Поучить бы говнюков, чтобы не шатались, где не положено".
Но эта мысль была скучной, как и все предвечерние мысли. Ему хотелось поскорее лечь в постель, выпить стакан вина и попросить Машу, чтобы растерла поясницу. О Маше он думал с приятностью: пожалуй, со временем она в чем-то и заменит несравненную Ираидку.
Но, конечно, далеко не во всем.
Когда он скрылся за дверью подъезда, предупредительно распахнутой перед ним нукерами, гулящая парочка – капитан Треух и Людмила Васильевна – как раз приблизились к дому. Пока что резервная схема, разработанная Башлыковым, выполнялась с точностью до секунды. Расклад был такой. Пятеро охранников Благовестова сгруппировались у подъезда, остальные – восемь человек – сидели в машинах. Один из снайперов следил за улицей с крыши противоположного дома, и еще двое стояли в распахнутом окне квартиры на третьем этаже, держа наизготовку армейские карабины.
Сколько еще головорезов затаилось во дворике и прилегающих сквериках, определить было трудно, но по прикидке Башлыкова обычно не больше шести-семи человек. В общем, народу хватало на небольшую уличную бойню, которой так хотелось майору избежать, да вот, видно, не удастся.
Капитан Треух, еще раз споткнувшись и чуть не повалив на землю свою милую, тоже, судя по походке, в дупель пьяную подружку, был плотно взят в кольцо ухмыляющимися дозорными. Времени на ориентировку и выбор чуть-чуть более удобной позиции у него не оставалось. Впрочем, и эта была хороша.
– Заблудились, детки? – гоготнул один из окруживших. – Может, проводить?
К сожалению, это были последние слова, которые он произнес на белом свете. Из-под полы куртки Треух деловито извлек автомат "узи" и, оттолкнув Людмилу Васильевну, двумя плавными очередями, крутнувшись на каблуках, веером обвалил всех пятерых на землю. На секунду мертвая тишина установилась на улице.
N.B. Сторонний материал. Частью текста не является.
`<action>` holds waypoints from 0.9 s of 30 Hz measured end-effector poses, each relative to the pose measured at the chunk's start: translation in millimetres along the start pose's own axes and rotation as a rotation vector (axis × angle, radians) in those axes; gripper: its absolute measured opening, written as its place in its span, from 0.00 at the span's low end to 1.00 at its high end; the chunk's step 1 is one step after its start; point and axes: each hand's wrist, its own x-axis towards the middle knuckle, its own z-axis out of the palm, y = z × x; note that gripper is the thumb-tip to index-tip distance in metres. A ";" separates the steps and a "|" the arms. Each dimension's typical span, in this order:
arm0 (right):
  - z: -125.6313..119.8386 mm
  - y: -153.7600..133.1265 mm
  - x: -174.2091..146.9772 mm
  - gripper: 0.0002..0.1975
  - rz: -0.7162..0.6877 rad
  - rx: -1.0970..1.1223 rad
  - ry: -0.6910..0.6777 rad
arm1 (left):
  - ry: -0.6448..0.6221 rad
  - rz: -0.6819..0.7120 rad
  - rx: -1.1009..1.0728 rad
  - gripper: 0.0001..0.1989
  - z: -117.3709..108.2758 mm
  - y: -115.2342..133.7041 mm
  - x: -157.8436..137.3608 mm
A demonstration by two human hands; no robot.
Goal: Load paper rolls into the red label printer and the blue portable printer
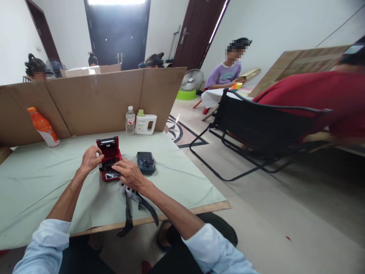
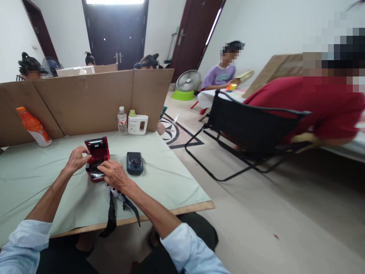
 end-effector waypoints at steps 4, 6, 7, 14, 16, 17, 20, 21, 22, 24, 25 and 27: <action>2.9 -1.5 -6.6 0.18 -0.017 0.006 0.034 | 0.291 -0.085 -0.192 0.29 5.1 -20.8 16.3; 4.8 -2.3 -8.3 0.18 -0.014 -0.002 0.041 | 0.224 -0.077 -0.370 0.37 9.4 -26.9 27.7; 5.6 -2.7 -9.2 0.18 -0.013 -0.008 0.043 | 0.182 -0.072 -0.438 0.38 11.2 -28.3 31.9; 7.6 -4.3 -16.3 0.18 -0.024 -0.004 0.076 | 0.120 0.058 -0.436 0.23 5.4 -19.0 -2.4; 7.3 -5.2 -17.8 0.17 -0.032 -0.015 0.092 | 0.094 0.124 -0.382 0.22 0.7 -14.8 -23.9; 7.0 -5.7 -18.4 0.17 -0.035 -0.016 0.097 | 0.074 0.152 -0.359 0.22 -1.3 -13.3 -33.8; 6.3 -7.0 -19.6 0.17 -0.042 -0.005 0.103 | 0.007 0.221 -0.304 0.26 -4.6 -12.0 -57.1; 6.1 -7.3 -19.9 0.18 -0.044 -0.001 0.103 | -0.014 0.238 -0.289 0.28 -4.9 -12.6 -62.4; 6.0 -7.6 -20.1 0.18 -0.048 0.001 0.104 | -0.032 0.255 -0.276 0.30 -4.9 -13.6 -66.6; 5.9 -8.1 -20.4 0.17 -0.055 -0.006 0.112 | -0.059 0.288 -0.251 0.32 -3.6 -15.8 -72.4; 5.9 -8.5 -20.5 0.16 -0.059 -0.013 0.116 | -0.064 0.305 -0.236 0.33 -2.4 -16.8 -74.4; 5.6 -9.5 -20.5 0.15 -0.066 -0.027 0.124 | -0.053 0.325 -0.200 0.34 1.2 -17.9 -77.6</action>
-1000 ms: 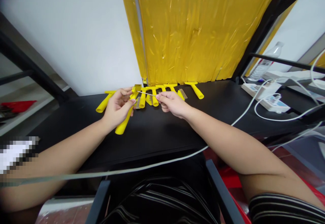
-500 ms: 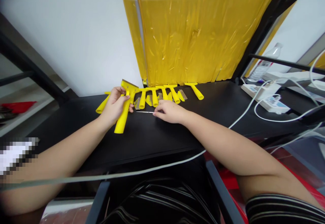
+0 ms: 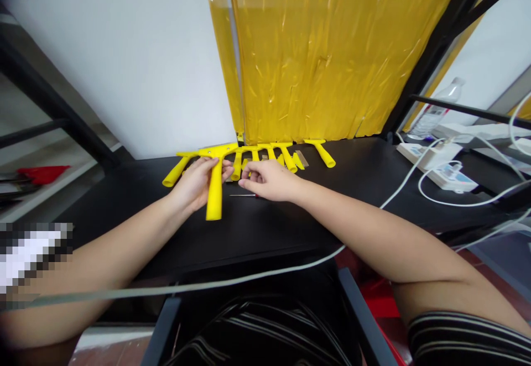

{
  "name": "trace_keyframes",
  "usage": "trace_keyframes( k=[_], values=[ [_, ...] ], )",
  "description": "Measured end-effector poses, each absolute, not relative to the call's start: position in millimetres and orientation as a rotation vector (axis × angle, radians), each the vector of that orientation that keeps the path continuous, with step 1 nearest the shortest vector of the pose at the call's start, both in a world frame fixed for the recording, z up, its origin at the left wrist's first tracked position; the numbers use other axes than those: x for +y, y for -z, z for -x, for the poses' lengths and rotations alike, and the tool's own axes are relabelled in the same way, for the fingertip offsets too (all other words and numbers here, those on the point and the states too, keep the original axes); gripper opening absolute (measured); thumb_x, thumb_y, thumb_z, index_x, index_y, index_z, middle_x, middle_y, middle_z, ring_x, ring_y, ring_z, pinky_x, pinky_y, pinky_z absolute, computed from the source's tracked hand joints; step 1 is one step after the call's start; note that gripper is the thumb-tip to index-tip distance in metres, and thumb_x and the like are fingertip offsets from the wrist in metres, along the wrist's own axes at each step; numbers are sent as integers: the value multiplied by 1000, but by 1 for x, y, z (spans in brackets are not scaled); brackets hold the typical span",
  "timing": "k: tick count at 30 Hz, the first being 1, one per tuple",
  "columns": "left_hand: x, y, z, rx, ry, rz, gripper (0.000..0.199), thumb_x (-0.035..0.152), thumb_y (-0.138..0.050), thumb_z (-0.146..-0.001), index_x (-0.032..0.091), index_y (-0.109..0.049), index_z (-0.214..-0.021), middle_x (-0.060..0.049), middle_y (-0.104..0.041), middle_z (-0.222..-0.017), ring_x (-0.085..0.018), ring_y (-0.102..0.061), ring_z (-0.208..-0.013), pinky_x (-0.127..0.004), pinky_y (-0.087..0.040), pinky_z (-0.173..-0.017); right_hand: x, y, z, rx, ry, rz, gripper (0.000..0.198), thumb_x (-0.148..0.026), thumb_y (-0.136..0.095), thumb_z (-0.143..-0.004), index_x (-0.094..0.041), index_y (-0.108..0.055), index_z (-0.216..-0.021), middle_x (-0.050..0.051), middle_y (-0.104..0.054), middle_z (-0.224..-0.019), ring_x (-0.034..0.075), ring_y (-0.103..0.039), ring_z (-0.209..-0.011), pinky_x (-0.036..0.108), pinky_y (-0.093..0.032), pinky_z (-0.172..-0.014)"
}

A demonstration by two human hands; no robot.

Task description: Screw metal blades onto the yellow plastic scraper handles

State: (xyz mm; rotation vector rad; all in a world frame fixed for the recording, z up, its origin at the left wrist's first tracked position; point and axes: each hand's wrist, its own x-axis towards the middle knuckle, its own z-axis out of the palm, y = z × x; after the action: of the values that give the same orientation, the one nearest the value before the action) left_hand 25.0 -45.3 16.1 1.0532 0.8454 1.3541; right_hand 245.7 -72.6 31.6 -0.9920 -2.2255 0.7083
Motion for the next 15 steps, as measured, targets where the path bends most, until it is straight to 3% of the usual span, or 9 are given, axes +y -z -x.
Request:
trace_keyframes(
  k=[5, 9, 12, 15],
  values=[
    [-56, -21, -30, 795, -1201, -945, 12, 20, -64, -99, 14, -65, -109, -14, -76, -98, -25, -78, -92, -44, -70, -85, -92, -47, -221, -2295, -717, 1100, 35, -47, -75, -92, -20, -64, -111, 5, -74, -90, 19, -66, -72, 32, -47, -66],
    [-63, -23, -34, 705, -1212, -926, 6, 18, -65, -101, 15, -65, -105, -12, -76, -103, -23, -78, -97, -42, -68, -92, -101, -46, -208, -2289, -506, 1242, 55, -53, -79, -87, -18, -59, -123, 8, -74, -91, 23, -66, -73, 34, -44, -63],
    [-68, -24, -36, 644, -1261, -918, 7, 14, -67, -99, 16, -64, -105, -10, -77, -111, -22, -76, -111, -41, -64, -103, -104, -43, -208, -2258, -446, 1282, 35, -42, -76, -87, -19, -63, -111, 5, -73, -84, 21, -65, -70, 32, -42, -62],
    [-70, -22, -37, 603, -1247, -958, 25, 11, -77, -92, 18, -61, -110, -7, -77, -118, -21, -74, -119, -43, -57, -115, -105, -45, -217, -2226, -441, 1324, 15, -33, -71, -85, -20, -65, -89, 2, -71, -77, 18, -63, -67, 30, -42, -61]
  ],
)
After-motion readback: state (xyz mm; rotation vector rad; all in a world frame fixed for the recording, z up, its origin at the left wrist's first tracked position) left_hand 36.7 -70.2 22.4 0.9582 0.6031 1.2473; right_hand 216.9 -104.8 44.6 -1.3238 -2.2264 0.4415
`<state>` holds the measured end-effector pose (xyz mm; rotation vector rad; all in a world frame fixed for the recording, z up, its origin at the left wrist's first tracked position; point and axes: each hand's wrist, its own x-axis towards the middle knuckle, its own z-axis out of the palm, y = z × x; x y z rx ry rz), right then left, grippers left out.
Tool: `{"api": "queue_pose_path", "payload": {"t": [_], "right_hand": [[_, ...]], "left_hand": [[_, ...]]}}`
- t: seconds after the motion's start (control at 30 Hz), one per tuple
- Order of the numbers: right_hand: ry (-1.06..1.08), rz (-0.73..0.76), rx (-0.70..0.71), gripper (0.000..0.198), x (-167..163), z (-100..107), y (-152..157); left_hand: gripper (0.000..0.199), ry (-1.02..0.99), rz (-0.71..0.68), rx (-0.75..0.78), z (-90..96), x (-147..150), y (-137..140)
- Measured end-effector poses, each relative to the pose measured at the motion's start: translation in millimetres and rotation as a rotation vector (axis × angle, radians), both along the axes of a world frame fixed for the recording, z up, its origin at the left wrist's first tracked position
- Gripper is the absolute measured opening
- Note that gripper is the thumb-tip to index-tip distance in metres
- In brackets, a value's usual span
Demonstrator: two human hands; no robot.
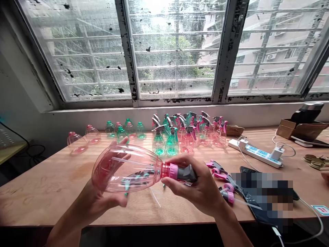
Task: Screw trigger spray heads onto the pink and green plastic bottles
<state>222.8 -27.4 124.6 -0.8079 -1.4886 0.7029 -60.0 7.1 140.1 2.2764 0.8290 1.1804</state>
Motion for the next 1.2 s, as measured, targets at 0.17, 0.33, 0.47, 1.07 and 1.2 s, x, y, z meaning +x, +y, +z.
{"api": "queue_pose_path", "payload": {"t": [0.17, 0.33, 0.47, 1.07, 1.2], "right_hand": [[0.017, -0.030, -0.011, 0.026, 2, 3, 0], [0.032, 0.008, -0.003, 0.022, 3, 2, 4], [0.031, 0.009, 0.028, 0.024, 3, 1, 2], [0.141, 0.132, -0.039, 0.026, -1, -1, 6], [0.201, 0.210, -0.079, 0.024, -1, 0, 8]], "left_hand": [[0.109, -0.049, -0.047, 0.030, -1.7, 2, 2], [0.108, -0.048, -0.032, 0.094, -5.5, 3, 0], [0.111, -0.104, -0.094, 0.040, -1.2, 3, -1], [0.102, -0.109, -0.037, 0.079, -0.6, 2, 0], [0.102, -0.107, -0.098, 0.171, -1.8, -1, 1]]}}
Только один из боевиков, не доглотав смерти, попытался открыть ответную стрельбу из положения лежа, но Треух его опередил добавочным одиночным выстрелом, размозжившим ему челюсть. Умирая, он пытался выплюнуть залетевшего в глотку стального шмеля. Целую вечность Треух не мог почему-то оторваться от потухающего укоризненного мальчишеского взгляда, затем в два прыжка достиг подъезда, где ухватистая Людмила Васильевна придерживала открытую дверь. Ворвавшись внутрь и ослепнув со свету. Треух начал палить наугад, густо поливая свинцом пространство перед лифтом и прихватывая ведущую вверх лестницу; но Митек, который показался недавно Фомкину неуклюжим и чересчур осанистым, его перехитрил. Услышав шум на улице, он ринулся вниз и укрылся за каменной стойкой, отгораживающей спуск в подвал. Теперь он оказался сбоку и чуть сзади Треуха, намертво вцепившегося в изрыгающий погибель автомат. Спокойно подняв свой кольт, Митек два раза подряд выстрелил ему в голову. Первая пуля разворотила капитану затылок, произведя там необратимые разрушения, а вторая, по странной прихоти траектории полета, лишь спилила верхнюю губу и разнесла вдребезги мраморную скобу над почтовыми ящиками. Остаток жизни Треух истратил грамотно. Падая, ломаясь в коленях, он развернулся и опоясал обидчика свинцовой лентой. Потом автомат вырвался из его рук и зацокал по каменному полу в нервической чечетке. Митек опустился рядом, сначала на карачки, а после прижавшись к Треуху спиной, как к доброму товарищу. Их непритязательные души взмыли в небеса грустной парочкой, недоумевая оттого, что так быстро кончилась для них вся эта заваруха.